Jadhav et al. in a gene expression study investigated the effect of capric acid and caprylic acid on the virulence of a standard strain of C. albicans (ATCC 90028). Results of this study showed that these acids are able to inhibit the yeast-to-hypha transition and stop the normal cell cycle. 34 Scheibler et al. combined chlorhexidine with nystatin to investigate their effect on the biofilm of C. albicans. Based on their results, the effect of drugs alone on biofilm was better and more effective than the combination. 5 Ninomiya et al. combined terpinene-4-ol and capric acid and examined its effect on C. albicans filamentous growth in mice with oral candidiasis. They observed that the interaction between these two compounds was synergistic and inhibited the filamentation of C. albicans, although, could be an appropriate candidate for oral thrush therapy.

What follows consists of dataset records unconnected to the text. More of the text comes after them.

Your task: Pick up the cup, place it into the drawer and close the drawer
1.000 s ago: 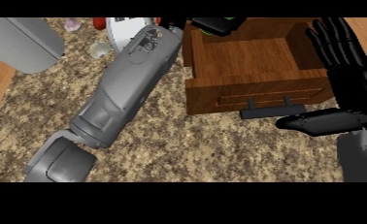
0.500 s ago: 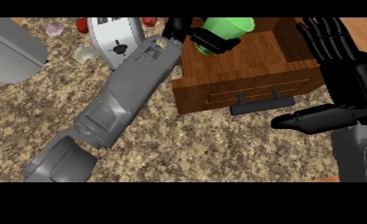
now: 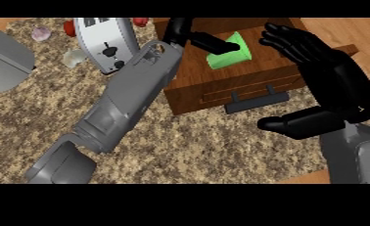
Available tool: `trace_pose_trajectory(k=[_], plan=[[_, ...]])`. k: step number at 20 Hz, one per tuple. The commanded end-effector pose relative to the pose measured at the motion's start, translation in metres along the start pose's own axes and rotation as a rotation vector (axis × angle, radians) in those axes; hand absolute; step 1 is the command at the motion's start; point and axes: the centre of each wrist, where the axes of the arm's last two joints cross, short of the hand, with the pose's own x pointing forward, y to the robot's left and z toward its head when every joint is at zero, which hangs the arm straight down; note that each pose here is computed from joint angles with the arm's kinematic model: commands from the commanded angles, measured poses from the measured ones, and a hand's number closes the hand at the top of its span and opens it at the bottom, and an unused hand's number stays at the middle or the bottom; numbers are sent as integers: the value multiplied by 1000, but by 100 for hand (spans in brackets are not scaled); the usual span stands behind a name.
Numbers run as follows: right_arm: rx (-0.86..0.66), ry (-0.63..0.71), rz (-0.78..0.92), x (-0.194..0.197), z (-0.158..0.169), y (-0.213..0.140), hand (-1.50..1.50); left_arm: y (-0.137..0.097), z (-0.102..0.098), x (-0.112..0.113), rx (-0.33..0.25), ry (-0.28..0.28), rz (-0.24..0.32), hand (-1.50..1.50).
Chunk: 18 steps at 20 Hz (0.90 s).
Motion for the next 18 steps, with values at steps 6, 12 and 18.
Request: trace_pose_trajectory(k=[6,12,18], plan=[[410,125,-9,-4,-11,25,150,1,1,3,68,-168,209,-150],[534,371,241,-9,26,11,-150,0,-7,17,139,-173,217,-150],[464,440,487,-39,32,26,-150,9,7,-14,171,-162,281,-150]])
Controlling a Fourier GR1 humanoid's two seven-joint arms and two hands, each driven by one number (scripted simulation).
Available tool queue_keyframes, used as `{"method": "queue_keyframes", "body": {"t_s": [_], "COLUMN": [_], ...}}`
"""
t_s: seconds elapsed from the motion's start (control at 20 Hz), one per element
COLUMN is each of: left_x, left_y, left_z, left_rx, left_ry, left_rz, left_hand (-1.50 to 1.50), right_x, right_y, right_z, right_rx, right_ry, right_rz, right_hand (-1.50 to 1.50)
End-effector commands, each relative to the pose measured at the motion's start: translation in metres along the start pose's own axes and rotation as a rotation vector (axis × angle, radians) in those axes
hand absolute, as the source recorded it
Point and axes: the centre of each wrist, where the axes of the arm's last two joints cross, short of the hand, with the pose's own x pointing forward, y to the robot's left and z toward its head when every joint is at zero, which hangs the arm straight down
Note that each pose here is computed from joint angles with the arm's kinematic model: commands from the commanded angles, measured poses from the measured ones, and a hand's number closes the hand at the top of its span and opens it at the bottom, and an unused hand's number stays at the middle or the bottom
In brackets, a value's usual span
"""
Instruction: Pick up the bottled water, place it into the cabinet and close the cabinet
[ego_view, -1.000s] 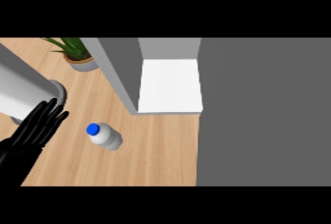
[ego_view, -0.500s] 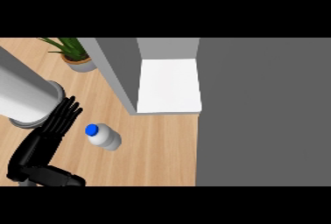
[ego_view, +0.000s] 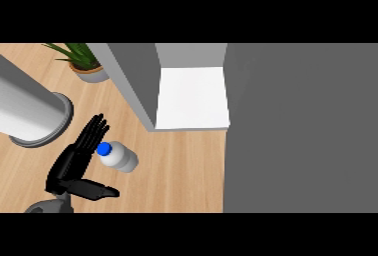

Bergsson et al. investigated the susceptibility of three strains of C. albicans to a number of fatty acids and monoglycerides and concluded that capric acid had the most fungicidal effect on all these strains. 23 Fan et al. studied the effects of nystatin and fluconazole in patients with recurrent vulvovaginal candidiasis and concluded that both drugs were effective during the first course of treatment. Nonetheless, after persistence in the course of the drug for 6 months, they found that the improvement in the nystatin group was much better than the fluconazole group. Since some Candida species were resistant to fluconazole, nystatin could be effective in the treatment of a number of fluconazole-resistant Candida species. 35
Hsieh et al. appraised the effect of the combination of antimicrobial photodynamic therapy (aPDT) with fluconazole in the inactivation of planktonic cells and biofilm of C. albicans. The authors observed that the application of fluconazole for 48 h, followed by aPDT diminish the biofilm metabolism from 100% to 5%. 36 Barkvoll et al. showed that the MIC values of chlorhexidine digluconate and nystatin in combination were significantly higher than the values for each of the drugs alone. The results revealed that the combination of the drugs is not effective in vitro against C. albicans. This finding implies that nystatin and chlorhexidine digluconate may be antagonistic inhibitors of the growth of C. albicans. 37
Conclusion
According to our results, capric acid alone, had a stronger effect against oral Candida isolates than its combination with common antifungal drugs, and its combination effect with fluconazole and nystatin was shown to be effective on resistant species in a number of cases. So, it can be concluded that although capric acid does not seem to be helpful in combination with fluconazole or nystatin against susceptible isolates, the combined therapy might be a promising choice for oral candidiasis induced by C. albicans resistant to nystatin and fluconazole. However, this finding needs future studies to be further clarified.
Footnotes
Acknowledgments
The authors are grateful to Jaber Ebne Hayyan Pharmaceutical Company for their valuable help and also, the Research Vice President of the Iran University of Medical Sciences.
Disclosure Statement
No competing financial interests exist.
Funding Information
This study was supported financially by the Iran University of Medical Sciences (grant no. 98-1-4-13970).